Reproduce only the top of the records, down to and including the line containing "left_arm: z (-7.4".

Data entries
+ + +

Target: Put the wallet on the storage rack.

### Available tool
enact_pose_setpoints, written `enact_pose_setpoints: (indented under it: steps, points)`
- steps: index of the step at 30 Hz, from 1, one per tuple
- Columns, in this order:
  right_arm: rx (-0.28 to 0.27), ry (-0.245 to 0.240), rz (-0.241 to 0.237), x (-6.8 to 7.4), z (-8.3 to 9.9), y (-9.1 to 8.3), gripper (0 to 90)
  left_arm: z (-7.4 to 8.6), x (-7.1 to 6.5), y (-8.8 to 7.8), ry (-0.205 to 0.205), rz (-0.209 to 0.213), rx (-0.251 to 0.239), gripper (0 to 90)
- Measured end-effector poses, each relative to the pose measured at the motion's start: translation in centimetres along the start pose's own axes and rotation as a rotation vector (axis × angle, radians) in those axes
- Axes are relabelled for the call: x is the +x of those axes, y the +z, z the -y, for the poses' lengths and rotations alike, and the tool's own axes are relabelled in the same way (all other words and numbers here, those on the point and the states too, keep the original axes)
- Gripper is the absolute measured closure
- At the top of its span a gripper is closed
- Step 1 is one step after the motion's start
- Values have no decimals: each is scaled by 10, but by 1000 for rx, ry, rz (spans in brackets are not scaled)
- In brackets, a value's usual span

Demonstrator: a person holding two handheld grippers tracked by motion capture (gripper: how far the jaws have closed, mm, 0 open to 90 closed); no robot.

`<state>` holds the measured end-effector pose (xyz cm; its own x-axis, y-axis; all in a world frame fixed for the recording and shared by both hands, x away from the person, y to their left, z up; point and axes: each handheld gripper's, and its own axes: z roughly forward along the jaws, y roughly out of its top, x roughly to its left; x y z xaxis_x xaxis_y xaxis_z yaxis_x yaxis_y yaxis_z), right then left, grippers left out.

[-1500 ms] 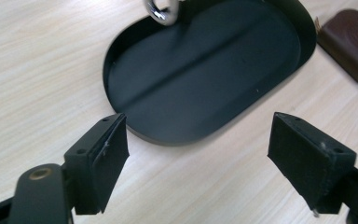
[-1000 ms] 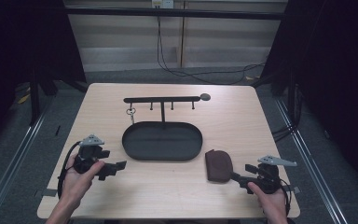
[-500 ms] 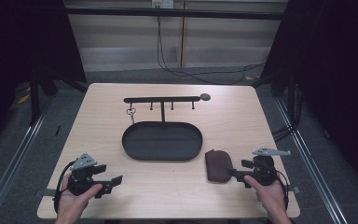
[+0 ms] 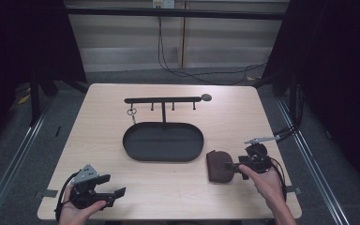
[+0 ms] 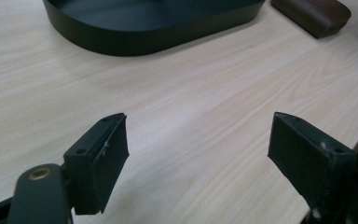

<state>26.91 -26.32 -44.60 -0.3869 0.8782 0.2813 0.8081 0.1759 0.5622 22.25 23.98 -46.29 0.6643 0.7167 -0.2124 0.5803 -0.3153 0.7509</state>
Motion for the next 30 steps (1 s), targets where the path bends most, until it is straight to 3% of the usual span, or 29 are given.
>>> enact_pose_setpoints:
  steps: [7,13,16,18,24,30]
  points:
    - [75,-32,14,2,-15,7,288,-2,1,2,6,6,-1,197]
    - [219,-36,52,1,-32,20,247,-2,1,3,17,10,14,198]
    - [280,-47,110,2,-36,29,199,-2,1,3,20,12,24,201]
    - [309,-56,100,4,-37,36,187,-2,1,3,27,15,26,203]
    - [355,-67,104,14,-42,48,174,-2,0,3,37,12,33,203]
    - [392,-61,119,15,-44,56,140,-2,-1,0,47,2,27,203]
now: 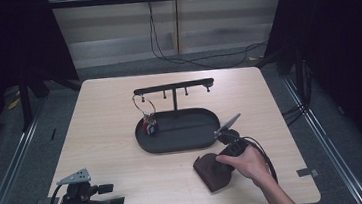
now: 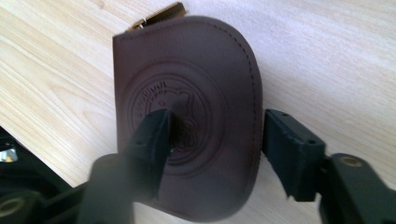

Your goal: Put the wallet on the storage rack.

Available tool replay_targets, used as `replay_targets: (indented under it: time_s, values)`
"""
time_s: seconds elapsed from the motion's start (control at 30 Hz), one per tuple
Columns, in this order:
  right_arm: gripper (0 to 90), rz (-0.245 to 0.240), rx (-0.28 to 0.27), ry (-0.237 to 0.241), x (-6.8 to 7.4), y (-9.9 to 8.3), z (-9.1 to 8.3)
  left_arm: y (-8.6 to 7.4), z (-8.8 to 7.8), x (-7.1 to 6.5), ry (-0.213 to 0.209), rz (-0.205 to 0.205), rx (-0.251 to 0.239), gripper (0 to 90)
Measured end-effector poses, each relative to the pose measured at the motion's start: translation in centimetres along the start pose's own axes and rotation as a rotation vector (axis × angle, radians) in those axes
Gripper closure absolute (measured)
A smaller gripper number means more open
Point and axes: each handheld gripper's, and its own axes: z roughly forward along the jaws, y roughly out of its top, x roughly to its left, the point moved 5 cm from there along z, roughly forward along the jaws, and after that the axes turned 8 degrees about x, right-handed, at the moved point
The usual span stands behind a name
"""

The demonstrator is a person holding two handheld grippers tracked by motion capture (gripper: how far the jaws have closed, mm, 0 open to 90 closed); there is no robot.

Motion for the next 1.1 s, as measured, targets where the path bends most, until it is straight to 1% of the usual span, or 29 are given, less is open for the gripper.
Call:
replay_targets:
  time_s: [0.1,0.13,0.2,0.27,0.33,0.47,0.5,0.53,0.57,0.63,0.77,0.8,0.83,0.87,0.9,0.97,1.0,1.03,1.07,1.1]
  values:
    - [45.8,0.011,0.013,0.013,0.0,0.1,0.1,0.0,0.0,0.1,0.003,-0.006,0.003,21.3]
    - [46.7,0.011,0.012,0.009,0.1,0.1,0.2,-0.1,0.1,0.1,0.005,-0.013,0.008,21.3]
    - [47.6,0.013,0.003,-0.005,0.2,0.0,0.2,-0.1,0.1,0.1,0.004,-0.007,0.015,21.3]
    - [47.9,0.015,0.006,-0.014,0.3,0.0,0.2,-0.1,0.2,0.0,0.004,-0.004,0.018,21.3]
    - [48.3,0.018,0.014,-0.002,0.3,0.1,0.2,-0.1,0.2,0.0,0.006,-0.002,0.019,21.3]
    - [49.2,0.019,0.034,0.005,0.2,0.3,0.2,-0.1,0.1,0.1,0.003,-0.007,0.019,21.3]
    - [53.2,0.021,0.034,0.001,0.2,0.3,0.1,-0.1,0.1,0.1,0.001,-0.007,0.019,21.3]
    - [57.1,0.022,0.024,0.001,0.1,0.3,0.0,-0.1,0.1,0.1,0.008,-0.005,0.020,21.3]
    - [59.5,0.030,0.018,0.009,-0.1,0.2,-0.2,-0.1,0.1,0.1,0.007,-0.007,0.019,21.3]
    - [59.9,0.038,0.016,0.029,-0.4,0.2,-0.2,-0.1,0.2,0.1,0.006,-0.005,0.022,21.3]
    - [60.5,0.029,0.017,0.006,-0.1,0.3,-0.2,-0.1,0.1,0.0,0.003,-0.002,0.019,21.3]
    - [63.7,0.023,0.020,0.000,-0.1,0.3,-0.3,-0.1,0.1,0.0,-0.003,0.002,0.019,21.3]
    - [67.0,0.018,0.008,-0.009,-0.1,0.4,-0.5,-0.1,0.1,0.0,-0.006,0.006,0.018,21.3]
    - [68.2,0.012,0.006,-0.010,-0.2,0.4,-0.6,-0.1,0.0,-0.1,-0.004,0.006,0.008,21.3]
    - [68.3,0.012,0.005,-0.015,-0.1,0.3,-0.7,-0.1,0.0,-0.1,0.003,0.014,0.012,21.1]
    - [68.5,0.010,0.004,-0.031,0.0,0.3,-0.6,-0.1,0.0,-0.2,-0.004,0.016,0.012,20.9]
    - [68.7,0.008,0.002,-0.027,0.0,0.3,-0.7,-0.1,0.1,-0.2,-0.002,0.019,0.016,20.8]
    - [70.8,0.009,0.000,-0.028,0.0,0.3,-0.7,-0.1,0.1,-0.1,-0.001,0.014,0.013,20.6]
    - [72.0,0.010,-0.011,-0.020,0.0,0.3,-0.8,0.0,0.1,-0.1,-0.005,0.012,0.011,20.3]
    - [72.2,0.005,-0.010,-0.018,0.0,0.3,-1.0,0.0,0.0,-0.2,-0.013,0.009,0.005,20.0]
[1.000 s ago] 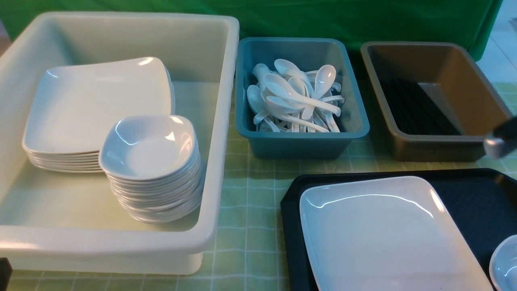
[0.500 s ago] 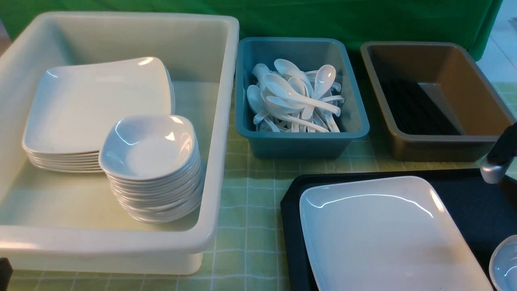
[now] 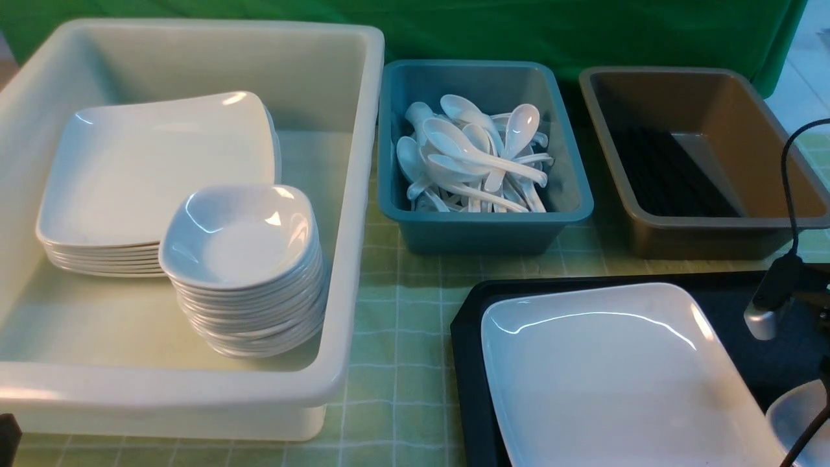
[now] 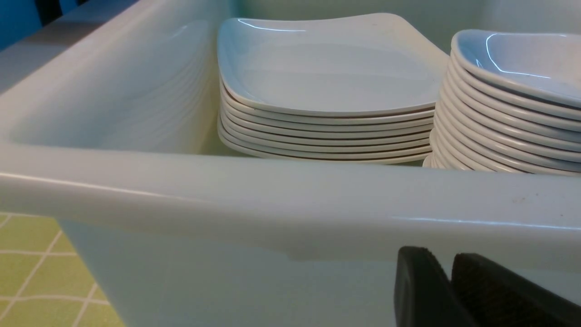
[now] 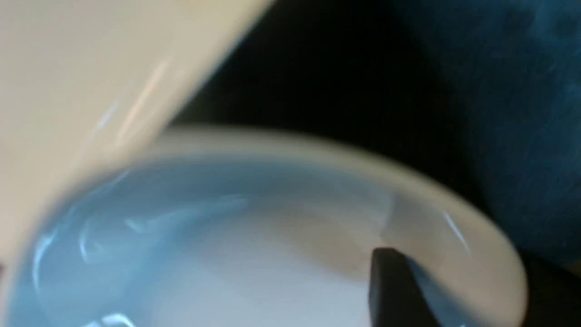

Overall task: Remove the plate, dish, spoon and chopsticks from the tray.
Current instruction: Use the right arm to grab a small plate from the dinner plate, then use the right arm to put the small plate into the large storage box on the left

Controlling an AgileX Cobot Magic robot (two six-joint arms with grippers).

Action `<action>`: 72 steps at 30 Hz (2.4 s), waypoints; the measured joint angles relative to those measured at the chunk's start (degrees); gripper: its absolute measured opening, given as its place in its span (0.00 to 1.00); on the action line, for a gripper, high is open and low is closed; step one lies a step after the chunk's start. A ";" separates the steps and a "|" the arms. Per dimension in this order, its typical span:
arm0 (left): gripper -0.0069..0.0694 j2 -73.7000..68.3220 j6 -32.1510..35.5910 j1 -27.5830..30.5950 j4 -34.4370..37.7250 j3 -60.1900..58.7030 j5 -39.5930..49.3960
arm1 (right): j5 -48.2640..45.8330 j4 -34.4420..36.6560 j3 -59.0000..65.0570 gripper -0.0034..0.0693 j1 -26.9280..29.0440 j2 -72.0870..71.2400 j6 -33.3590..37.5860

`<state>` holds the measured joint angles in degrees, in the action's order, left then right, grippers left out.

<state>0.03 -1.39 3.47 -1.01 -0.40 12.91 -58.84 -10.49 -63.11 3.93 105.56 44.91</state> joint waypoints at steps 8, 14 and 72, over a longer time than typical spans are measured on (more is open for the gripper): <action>0.23 0.00 0.00 0.00 0.00 0.00 0.00 | -8.70 0.19 -2.64 0.24 0.06 -0.01 -1.92; 0.24 0.00 0.11 0.00 0.00 0.00 0.00 | -11.81 -0.55 -6.04 0.17 0.08 -2.45 -7.69; 0.31 0.00 0.08 0.00 0.00 0.00 0.00 | -3.69 38.07 -67.99 0.09 -43.87 22.90 -28.94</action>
<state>0.03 -1.31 3.47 -1.01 -0.40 12.91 -62.53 27.58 -131.11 -39.95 128.46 15.97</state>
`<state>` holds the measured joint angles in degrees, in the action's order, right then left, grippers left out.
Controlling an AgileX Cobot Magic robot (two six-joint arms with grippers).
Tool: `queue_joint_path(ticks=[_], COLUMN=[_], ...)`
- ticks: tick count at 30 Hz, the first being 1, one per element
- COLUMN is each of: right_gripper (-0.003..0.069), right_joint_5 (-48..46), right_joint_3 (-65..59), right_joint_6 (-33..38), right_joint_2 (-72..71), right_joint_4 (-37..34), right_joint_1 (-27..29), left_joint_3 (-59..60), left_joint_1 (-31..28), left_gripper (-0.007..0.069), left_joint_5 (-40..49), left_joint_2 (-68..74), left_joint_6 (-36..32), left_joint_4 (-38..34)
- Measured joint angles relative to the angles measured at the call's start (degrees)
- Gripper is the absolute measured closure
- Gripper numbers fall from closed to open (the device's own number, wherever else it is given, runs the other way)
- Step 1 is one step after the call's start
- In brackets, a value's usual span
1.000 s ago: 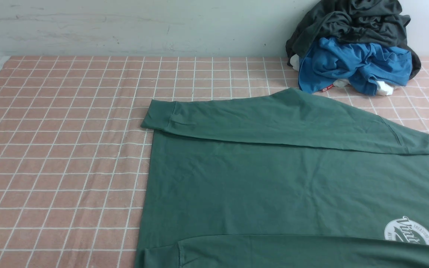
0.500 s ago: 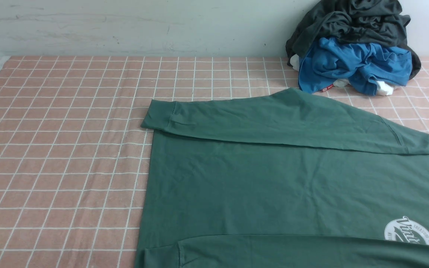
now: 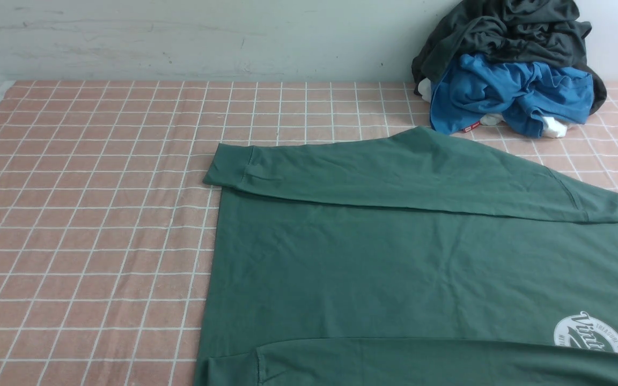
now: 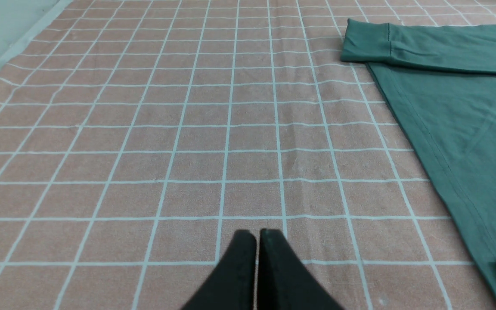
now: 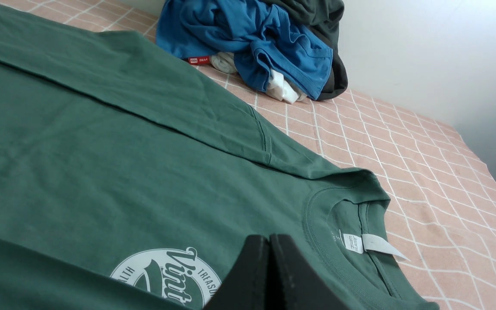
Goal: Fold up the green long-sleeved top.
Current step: Use the left arm to clamp the cuff closest to it
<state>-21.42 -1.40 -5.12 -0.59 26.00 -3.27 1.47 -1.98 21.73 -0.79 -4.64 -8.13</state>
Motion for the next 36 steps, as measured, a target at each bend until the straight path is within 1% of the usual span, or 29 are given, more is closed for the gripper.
queue_joint_path(ticks=[8,18,28,31,36], right_gripper=[0.0676,0.0676,0.0676,0.0676,0.0676], right_joint_5=[0.0,0.0,0.0,0.0,0.0], right_joint_3=[0.0,0.0,0.0,0.0,0.0], right_joint_6=[0.0,0.0,0.0,0.0,0.0], right_joint_2=[0.0,0.0,0.0,0.0,0.0], right_joint_4=[0.0,0.1,0.2,1.1,2.9], right_joint_1=[0.0,0.0,0.0,0.0,0.0], left_joint_3=[0.0,0.0,0.0,0.0,0.1], left_joint_1=[0.0,0.0,0.0,0.0,0.0], left_gripper=[0.0631,0.0631,0.0631,0.0631,0.0631], left_joint_5=[0.0,-0.1,-2.8,-3.6,-6.3], left_joint_2=[0.0,0.0,0.0,0.0,0.0], left_joint_6=[-2.4,-2.6,-2.4,-2.0,3.7], left_joint_4=[5.3,5.8,5.7,4.7,-7.1])
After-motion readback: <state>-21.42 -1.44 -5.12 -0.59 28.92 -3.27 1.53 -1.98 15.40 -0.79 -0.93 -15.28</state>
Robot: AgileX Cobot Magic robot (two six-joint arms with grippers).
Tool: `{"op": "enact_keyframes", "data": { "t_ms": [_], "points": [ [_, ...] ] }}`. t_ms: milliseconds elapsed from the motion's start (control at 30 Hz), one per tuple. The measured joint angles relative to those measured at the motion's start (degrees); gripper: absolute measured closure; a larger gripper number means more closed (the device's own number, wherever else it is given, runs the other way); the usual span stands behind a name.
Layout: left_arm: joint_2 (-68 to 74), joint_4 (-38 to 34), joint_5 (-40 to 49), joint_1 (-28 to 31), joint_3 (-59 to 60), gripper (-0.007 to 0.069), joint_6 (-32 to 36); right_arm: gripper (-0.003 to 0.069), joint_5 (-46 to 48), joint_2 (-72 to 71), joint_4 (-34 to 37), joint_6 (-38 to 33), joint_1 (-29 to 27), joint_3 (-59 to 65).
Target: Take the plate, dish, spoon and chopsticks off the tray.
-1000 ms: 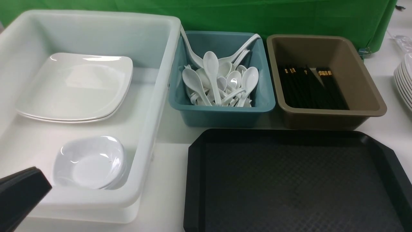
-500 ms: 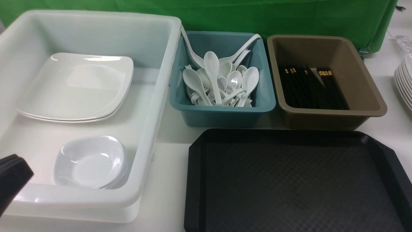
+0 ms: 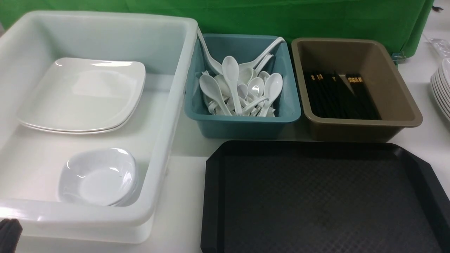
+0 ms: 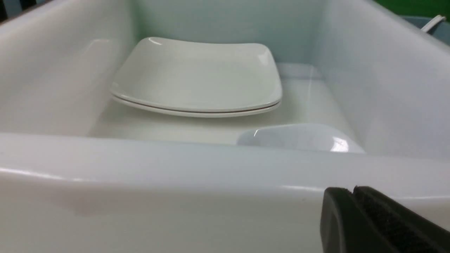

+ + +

**RESPONSE TO THE EXERCISE**:
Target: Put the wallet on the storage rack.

### Available tool
enact_pose_setpoints, written `enact_pose_setpoints: (indented under it: steps, points)`
- steps: index of the step at 30 Hz, from 1, one per tuple
- Columns, in this order:
  right_arm: rx (-0.28 to 0.27), ry (-0.245 to 0.240), rz (-0.241 to 0.237), x (-6.8 to 7.4), z (-8.3 to 9.9), y (-9.1 to 8.3), gripper (0 to 90)
  left_arm: z (-7.4 to 8.6), x (-7.1 to 6.5), y (-8.8 to 7.8), ry (-0.205 to 0.205), rz (-0.209 to 0.213), rx (-0.251 to 0.239), gripper (0 to 90)

What came before is the finished answer.